Somehow, if an artist has enough shock value, he/she/it will blow the ever loving crap out of the musical tastemakers and acquire a massive following of teens trapped in adult bodies, alike charismatic politicians or Jason Cameron post-Avatar. In case you haven’t read the title, since you’re obviously too busy with your important and exciting life and just happened upon this post on your way to the military state of internet-importance, today we’re talking about the demigod of hype and double standards; M.I.A.
Now, if you’ve read my thoughts on OFWGKTA, you’ll have learned the hard way that I live and breathe cynicism like there’s no tomorrow. Still, I’m normally all for changing the world to a better place, especially as I can’t see it getting much worse, but once you jump off the SS Idealist, for the sake of swimming in the endless seas of major label cash it traverses, you might as well have just painted a giant bullseye on your forehead for all the despicable beings such as myself to aim at.
Madame Controversy herself seems to have noticed that no single aspect of her musical style has enough format or depth to carry anything with a mass exceeding a feather in zero gravity. Hence she will clusterfuck you with “experimental” instruments, political them-…. unresolved childhood issues, disguised as politically charged lyrics, in a veil so thin that even a professional runway model would consider it ghastly, and a voice, remastered to the point that it somehow caused my ears to exhume anatomically impossible amounts of pure, undistilled diarea, first time I heard that one hit sampling automated rifles. The visual representation of the sonic nightmare, pictured above, is likely to give any concertgoer eleven kinds of epilepsy, before the first chorus has violated your ears, and it’s more than certain, that the aforementioned masochist of a concertgoer will be able to play a succesfull game of political-imagery-cliché-bingo, using nothing but her various outfits. But, if you trust music critics, she’s the patron saint of world peace through music and her message is as pure and divine as it’s controversial and trendsetting, which is essentially Not. One. Fucking. Bit.

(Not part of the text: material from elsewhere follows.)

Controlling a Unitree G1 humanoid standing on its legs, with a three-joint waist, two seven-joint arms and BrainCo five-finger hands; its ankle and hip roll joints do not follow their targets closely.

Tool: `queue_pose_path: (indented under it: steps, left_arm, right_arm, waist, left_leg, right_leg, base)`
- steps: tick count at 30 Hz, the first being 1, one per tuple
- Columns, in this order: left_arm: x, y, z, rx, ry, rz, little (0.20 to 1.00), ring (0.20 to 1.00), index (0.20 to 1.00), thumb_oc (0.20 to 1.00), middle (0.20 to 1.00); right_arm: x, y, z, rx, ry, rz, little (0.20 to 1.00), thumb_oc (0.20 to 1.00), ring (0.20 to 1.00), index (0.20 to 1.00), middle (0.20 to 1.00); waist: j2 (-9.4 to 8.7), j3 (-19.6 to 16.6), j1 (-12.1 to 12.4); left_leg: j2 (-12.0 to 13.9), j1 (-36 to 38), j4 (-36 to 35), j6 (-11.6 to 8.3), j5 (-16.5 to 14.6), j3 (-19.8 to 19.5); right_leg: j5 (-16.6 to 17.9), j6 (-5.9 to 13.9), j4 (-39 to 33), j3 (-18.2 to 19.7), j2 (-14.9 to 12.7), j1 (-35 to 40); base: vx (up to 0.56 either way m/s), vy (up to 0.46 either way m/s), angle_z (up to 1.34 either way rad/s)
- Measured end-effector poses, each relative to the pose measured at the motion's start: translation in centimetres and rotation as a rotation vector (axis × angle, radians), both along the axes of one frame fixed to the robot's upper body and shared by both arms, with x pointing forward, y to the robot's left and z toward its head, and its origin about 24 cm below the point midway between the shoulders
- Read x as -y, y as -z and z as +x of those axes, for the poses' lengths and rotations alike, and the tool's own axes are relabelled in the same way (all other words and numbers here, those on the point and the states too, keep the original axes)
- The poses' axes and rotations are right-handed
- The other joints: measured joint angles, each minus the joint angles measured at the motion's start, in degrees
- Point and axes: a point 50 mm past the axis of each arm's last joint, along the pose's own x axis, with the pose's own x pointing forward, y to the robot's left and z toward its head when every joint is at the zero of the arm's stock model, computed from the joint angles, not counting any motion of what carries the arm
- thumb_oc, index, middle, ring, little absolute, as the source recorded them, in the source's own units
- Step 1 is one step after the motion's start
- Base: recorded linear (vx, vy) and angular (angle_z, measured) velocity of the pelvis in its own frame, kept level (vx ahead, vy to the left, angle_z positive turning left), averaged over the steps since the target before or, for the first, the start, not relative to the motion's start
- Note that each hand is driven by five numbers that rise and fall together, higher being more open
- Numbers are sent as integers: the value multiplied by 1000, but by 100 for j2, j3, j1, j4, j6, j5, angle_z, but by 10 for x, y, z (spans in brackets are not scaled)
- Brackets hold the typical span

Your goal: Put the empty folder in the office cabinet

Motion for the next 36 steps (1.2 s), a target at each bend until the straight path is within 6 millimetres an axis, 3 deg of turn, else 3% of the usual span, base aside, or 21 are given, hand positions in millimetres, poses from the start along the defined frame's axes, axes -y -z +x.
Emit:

As is usually the trend with internet sensations, she’s been hailed as one of the most influential and important musicians of her decade, thus supposedly M.I.A. owns the 00’s, which, if true, has killed my faith in humanity’s cultural development. Thankfully, the blogosphere somehow collectively revised it’s position on Maya, when she went too far with her “creative direction” on her latest album, aptly titled MAYA, which has had the same effect on her career as heavy artillery bombardement on a kindergarten during naptime. She also has an immense fondness for bashing other artist. I’m guessing it’s a trick to achieve more underground cred, with her sticking it to the man and all, but it all gets a little confusing once you take her own lifestyle and image into account. Mind you, she is the proud owner of a fanbase, so rampant that it’s the only one I can imagine, that could ever rival that of Jensen Ackles. Hence I will be camping out in my local nuclear shelter for the coming weeks.